Task instructions: In the records below, find the line with "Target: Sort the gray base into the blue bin" and repeat exactly every line from it through the line with "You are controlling". Pictures stay out.

Information provided:
━━━━━━
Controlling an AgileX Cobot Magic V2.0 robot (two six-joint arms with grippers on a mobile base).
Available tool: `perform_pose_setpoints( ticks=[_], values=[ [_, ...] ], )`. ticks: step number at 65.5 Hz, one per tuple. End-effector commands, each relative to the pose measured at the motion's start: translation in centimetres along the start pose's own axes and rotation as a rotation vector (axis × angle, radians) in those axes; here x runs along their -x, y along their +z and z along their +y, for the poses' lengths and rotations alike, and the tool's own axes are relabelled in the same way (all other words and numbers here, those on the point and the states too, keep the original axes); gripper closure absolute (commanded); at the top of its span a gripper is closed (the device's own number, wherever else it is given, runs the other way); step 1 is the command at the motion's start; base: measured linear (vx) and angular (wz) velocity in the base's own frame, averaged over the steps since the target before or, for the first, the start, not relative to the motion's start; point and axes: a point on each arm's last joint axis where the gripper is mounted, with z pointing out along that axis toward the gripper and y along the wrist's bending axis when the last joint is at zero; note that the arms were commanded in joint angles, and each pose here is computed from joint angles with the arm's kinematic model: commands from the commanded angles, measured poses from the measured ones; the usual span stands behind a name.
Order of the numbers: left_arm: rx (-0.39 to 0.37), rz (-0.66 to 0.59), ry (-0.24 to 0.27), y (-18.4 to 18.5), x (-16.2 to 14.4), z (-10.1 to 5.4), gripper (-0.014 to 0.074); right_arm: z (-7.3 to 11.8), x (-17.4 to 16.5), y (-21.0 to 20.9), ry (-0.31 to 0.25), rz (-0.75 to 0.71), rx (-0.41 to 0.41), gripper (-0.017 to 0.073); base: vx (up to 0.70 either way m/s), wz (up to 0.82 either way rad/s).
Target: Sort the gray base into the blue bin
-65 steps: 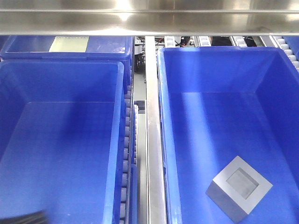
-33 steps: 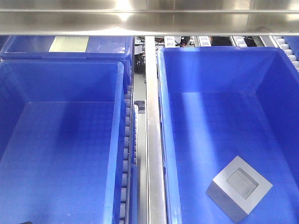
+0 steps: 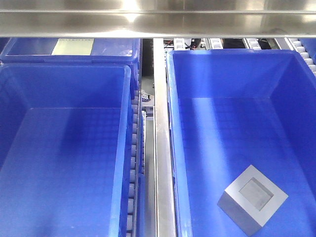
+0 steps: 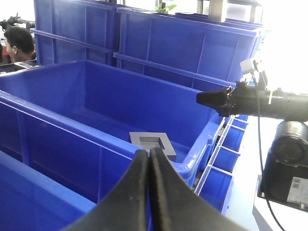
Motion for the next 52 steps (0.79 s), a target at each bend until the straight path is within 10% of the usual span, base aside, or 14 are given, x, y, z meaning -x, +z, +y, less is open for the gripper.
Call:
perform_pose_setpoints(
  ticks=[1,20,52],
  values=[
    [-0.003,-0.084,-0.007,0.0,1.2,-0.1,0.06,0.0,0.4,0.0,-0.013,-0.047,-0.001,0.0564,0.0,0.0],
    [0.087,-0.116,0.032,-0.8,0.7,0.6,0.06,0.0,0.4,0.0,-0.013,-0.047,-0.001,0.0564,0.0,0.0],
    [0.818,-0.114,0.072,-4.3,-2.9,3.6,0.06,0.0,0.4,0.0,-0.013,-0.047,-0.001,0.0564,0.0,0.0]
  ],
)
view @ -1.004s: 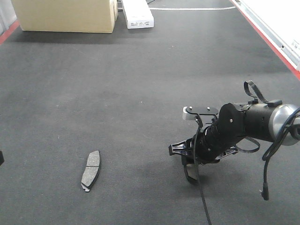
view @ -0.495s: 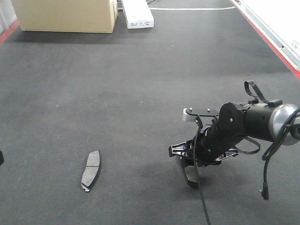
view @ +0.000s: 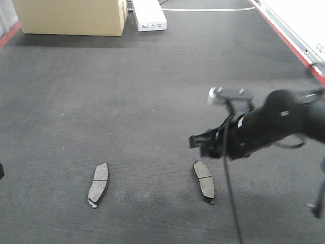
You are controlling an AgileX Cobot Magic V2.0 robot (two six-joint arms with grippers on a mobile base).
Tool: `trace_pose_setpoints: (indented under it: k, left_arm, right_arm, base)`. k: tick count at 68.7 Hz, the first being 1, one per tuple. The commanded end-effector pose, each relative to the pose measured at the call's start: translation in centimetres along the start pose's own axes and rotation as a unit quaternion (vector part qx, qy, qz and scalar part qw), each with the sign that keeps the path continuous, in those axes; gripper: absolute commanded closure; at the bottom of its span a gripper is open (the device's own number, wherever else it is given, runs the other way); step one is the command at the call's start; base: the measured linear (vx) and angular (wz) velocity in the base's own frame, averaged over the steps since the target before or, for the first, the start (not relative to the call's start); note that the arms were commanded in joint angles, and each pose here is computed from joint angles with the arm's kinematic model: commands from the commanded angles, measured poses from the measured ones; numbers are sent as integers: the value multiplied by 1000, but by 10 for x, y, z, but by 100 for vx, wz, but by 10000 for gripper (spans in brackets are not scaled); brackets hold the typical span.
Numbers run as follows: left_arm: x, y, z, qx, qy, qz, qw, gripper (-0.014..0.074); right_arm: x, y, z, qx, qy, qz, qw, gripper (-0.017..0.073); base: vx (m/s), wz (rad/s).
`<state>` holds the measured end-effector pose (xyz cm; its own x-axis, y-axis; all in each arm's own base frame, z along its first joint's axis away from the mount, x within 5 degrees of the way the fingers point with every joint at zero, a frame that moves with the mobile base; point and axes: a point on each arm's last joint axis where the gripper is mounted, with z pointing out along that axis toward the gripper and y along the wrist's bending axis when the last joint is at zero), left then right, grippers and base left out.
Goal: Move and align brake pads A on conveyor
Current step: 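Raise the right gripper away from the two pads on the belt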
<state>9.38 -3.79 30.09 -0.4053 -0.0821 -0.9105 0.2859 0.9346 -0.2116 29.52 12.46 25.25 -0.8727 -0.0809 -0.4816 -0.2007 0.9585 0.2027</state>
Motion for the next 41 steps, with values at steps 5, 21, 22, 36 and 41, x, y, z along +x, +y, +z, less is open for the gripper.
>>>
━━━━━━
Solution to the exercise:
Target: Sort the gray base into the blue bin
-65 steps: 
-33 steps: 
+0 steps: 
+0 steps: 
Motion for the next 52 steps (0.79 s), a target at each bend until the straight path is within 10% of the usual span, base aside, or 14 are given, x, y, z meaning -x, +z, +y, less is open for the gripper.
Call:
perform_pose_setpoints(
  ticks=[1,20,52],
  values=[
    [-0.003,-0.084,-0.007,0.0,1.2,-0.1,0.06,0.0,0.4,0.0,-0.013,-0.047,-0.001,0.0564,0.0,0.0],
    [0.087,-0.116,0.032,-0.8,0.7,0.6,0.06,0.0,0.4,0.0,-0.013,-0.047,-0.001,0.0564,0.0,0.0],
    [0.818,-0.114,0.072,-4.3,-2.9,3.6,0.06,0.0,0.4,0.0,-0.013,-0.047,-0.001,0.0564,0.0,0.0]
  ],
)
view @ -1.004s: 
view @ -0.495s: 
view @ +0.000s: 
You are controlling an AgileX Cobot Magic V2.0 robot (two six-joint arms with grippers on a mobile base).

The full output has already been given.